### What you should do
Word for word, transcribe the data below from the line with "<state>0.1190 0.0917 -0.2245" to the line with "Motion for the", keeping both of those lines.

Supplied material START

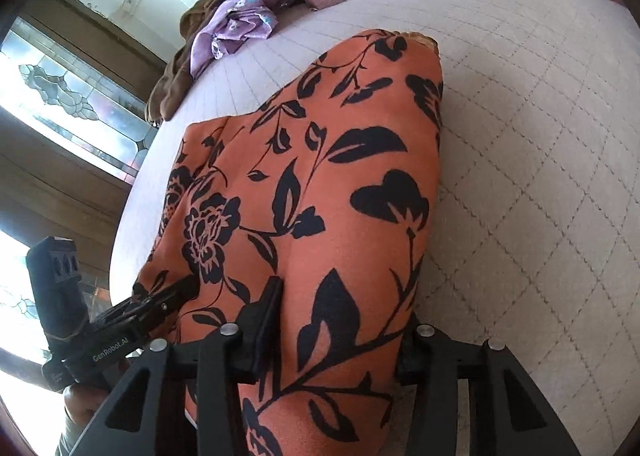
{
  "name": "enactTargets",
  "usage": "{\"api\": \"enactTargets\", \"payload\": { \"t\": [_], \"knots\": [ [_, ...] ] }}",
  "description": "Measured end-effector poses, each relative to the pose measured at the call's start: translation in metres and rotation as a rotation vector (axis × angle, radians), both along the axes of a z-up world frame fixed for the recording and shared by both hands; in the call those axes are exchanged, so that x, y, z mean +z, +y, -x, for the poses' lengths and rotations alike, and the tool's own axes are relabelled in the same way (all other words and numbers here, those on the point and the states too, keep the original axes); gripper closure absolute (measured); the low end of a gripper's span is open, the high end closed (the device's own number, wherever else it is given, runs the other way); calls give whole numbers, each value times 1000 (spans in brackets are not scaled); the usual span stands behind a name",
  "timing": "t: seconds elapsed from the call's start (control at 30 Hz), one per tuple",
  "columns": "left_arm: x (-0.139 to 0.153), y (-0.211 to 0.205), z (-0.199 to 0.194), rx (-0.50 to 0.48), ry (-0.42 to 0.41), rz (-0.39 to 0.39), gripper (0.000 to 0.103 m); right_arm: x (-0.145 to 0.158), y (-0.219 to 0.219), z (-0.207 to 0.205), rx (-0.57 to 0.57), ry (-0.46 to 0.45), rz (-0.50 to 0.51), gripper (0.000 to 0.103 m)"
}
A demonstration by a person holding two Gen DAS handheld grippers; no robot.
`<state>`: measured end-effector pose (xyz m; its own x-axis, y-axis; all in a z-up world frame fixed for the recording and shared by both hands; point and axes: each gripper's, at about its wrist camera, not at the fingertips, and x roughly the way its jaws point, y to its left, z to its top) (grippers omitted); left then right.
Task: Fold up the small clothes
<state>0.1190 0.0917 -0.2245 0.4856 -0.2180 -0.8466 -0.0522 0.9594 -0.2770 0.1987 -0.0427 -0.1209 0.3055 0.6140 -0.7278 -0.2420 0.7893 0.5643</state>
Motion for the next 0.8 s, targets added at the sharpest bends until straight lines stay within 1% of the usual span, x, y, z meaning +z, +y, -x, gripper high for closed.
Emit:
{"api": "enactTargets", "payload": {
  "t": [0.03,0.07,0.1,0.13,0.17,0.27,0.33,0.4,0.43,0.5,0.53,0.6,0.63,0.67,0.7,0.73,0.8],
  "knots": [
    [1,0,-1,1,3,3,57,-1,-1,0,-4,1,-9,54],
    [3,1,-1,2,5,13,56,-1,-2,1,-12,5,-21,50],
    [2,-1,1,2,6,16,56,-4,-7,2,-33,22,-53,45],
    [3,-2,0,-2,8,17,56,-6,-12,2,-47,36,-85,44],
    [4,-1,0,-2,8,19,56,-6,-23,1,-73,54,-143,44],
    [0,2,-2,-4,5,17,56,-5,-45,-10,-149,74,-245,35],
    [-1,4,-2,-2,2,21,56,-6,-57,-26,-190,95,-314,34],
    [-2,5,-1,-9,-1,21,55,-11,-56,-48,-197,138,-350,34],
    [-3,6,0,-10,-2,23,55,-13,-53,-57,-189,147,-337,41],
    [-3,7,1,-11,-5,27,55,-15,-42,-70,-162,144,-293,68],
    [-4,8,2,-12,-9,26,55,-11,-40,-71,-158,129,-268,71],
    [-4,7,4,-11,-16,24,54,11,-31,-60,-142,20,-167,71],
    [-4,7,4,-12,-18,20,54,14,-27,-56,-137,-5,-119,71],
    [-3,7,4,-13,-20,14,54,13,-26,-55,-136,-12,-68,66],
    [-2,8,5,-10,-21,15,54,9,-28,-54,-145,1,-62,63],
    [-3,9,5,-8,-25,16,54,8,-32,-50,-154,10,-95,53],
    [-3,8,5,-8,-33,13,54,12,-43,-35,-165,25,-164,38]
  ]
}}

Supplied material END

### Task response
<state>0.1190 0.0917 -0.2245 0.4856 -0.2180 -0.8466 -0.0522 0.9594 -0.2770 0.1987 -0.0427 -0.1209 0.3055 0.6140 -0.7278 -0.2420 0.7893 0.5643</state>
Motion for the next 0.8 s, targets added at the sharpest bends until straight lines stay within 1% of the usual span, x, y, z meaning +z, +y, -x, gripper high for closed.

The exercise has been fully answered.